"Raimundo Raimundo guess whaaaaaaaaaaaaaaaaaaaaaaaaat?!" Omi ran up to Raimundo eagerly.
"What?!" Raimundo snapped.
"Guess!"
"You've finally realized that you have a huge ego, Have a head the size of a super dome and you can't get slang right." Raimundo replied flatly.
"No…Master Fung thinks you're a pansy boyyyyyyyyyyyyy!" Omi yelled before running away.
"What the-" Raimundo was seriously confused. Pansy boy?
Omi returned. "You know my friend Kimiko? Well, she's seriously in love with you. I don't know why, 'cause I'm SO much hotter than you...figuratively." he added, noticing Raimundo's temper flaring.
"Omi, get the HELL OUT OF MY FACE!" Raimundo shouted.
"Well, there's no need to yell!" Omi scolded. "Besides, you're the one stalking me. I mean, I know I'm drop-dead gorgeous, but really. It's kinda creepy."

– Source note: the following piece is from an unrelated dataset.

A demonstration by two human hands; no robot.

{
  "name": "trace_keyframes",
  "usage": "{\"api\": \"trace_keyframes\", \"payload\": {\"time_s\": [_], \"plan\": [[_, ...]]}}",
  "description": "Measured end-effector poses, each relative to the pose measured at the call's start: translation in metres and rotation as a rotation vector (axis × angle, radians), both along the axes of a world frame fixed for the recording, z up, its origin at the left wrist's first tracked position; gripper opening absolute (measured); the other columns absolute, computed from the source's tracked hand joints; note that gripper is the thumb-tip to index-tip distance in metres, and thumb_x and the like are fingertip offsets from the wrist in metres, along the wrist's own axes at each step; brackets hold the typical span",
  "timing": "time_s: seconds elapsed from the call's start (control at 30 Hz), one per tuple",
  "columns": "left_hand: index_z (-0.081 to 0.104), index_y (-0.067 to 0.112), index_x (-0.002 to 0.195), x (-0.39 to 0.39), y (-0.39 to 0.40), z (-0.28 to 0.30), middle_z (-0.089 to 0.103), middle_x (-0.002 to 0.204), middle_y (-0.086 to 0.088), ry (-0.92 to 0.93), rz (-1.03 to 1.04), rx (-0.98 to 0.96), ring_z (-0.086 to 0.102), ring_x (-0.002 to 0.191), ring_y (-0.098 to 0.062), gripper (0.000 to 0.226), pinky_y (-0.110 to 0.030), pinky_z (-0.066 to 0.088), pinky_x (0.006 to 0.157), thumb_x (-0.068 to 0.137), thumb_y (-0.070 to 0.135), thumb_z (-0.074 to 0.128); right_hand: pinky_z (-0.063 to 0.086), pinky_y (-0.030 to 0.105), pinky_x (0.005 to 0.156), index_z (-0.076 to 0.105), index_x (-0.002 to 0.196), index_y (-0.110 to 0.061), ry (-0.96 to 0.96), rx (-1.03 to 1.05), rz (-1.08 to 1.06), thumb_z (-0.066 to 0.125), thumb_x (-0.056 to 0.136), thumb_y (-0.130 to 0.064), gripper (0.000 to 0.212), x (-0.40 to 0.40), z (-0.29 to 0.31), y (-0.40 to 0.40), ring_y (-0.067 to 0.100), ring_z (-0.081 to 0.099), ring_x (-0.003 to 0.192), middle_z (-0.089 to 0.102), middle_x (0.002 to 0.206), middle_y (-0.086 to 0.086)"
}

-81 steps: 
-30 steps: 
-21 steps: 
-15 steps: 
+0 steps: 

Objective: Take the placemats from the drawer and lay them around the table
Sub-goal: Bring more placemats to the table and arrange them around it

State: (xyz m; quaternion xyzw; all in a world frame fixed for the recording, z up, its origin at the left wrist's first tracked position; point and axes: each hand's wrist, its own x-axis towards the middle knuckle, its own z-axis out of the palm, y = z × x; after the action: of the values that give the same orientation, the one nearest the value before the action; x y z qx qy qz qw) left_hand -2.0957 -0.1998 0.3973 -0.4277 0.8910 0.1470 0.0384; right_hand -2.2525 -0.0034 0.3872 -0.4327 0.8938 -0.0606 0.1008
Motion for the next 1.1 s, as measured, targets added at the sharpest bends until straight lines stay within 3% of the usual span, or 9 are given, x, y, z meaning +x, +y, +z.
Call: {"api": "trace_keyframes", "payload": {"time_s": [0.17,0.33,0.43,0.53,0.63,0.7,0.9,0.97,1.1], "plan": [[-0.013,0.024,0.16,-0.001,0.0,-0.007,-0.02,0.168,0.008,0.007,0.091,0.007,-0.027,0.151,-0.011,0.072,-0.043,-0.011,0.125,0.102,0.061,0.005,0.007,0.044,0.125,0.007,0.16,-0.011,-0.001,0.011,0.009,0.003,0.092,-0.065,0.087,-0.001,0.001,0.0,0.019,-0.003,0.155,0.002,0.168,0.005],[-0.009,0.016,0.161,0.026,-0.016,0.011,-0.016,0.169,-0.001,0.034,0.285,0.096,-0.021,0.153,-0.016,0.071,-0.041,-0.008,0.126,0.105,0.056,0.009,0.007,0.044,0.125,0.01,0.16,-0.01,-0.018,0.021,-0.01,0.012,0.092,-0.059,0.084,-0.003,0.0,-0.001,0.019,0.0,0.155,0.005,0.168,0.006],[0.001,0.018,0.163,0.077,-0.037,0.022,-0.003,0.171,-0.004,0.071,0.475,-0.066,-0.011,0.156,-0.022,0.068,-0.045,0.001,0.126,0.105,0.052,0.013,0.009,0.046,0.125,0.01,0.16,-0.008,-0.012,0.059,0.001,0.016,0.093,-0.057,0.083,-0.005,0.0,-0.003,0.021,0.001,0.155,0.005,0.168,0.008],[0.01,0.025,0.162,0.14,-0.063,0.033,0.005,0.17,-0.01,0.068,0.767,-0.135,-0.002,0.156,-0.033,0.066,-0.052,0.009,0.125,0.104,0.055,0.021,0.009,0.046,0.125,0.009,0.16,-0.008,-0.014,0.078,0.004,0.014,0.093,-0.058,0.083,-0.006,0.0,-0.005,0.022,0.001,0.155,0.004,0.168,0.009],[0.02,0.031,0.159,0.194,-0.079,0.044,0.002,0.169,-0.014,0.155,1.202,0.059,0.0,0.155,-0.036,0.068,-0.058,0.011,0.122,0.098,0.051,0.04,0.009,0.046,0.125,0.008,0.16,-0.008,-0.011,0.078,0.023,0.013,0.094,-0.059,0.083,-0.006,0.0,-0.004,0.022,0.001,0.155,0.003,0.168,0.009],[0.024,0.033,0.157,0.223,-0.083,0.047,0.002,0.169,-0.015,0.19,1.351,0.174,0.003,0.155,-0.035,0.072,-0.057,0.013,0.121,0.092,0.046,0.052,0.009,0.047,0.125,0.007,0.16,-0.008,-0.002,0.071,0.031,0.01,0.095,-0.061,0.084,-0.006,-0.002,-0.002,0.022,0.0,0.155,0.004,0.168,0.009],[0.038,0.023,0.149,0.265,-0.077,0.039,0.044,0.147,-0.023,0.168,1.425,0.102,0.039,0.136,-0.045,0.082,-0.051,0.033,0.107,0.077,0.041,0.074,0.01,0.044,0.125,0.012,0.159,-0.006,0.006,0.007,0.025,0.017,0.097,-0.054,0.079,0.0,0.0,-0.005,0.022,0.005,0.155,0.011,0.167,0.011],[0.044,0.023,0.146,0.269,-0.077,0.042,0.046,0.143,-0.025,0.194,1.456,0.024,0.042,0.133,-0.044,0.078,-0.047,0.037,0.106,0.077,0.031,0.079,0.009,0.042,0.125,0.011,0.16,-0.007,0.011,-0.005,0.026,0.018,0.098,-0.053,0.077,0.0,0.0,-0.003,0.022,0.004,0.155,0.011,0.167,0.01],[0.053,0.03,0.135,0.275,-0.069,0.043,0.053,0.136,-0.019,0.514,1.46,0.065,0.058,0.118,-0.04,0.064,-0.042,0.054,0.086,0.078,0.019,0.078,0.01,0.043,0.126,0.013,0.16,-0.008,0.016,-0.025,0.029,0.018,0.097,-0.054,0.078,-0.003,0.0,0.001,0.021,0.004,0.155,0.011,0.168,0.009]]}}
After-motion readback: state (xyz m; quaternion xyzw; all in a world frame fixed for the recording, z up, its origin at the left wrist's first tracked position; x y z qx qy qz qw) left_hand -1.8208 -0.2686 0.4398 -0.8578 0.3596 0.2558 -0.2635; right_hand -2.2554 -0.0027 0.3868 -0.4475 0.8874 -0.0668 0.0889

"I'M NOT STALKING YOU, I LIVE WITH YOU!"
"That's what they all say." Omi muttered. "Hey, are you a pedophile? Like Michael Jackson?"
"What? No!"
"Sing something, Raimundo Jackson!"
"NO!"
"Okay! A-B-C, easy as 1-2-3, simple as do-re-mi, A-B-C, 1-2-3, baby you and me!"
"..."
"Did ya like it?"
"..."
"Want more?"
"..."
"I'll take that a yes...I believe I can fly, I believe I can touch the sky-" Omi paused.
Raimundo stormed away.
"How about Bob Marley? Buffalo soldier-" Omi began, but was silenced by a boot flying at his head. Picking it up, "Hey, Raimundo, I got your boot!" he ran away, singing, "Hey now, you're an all star, get your game on, go play, hey now, you're a rock star, get the show on, get paid!"
Raimundo growled. Omi had his sanity, his boot, and by the end of the day would probably have his other shoe too.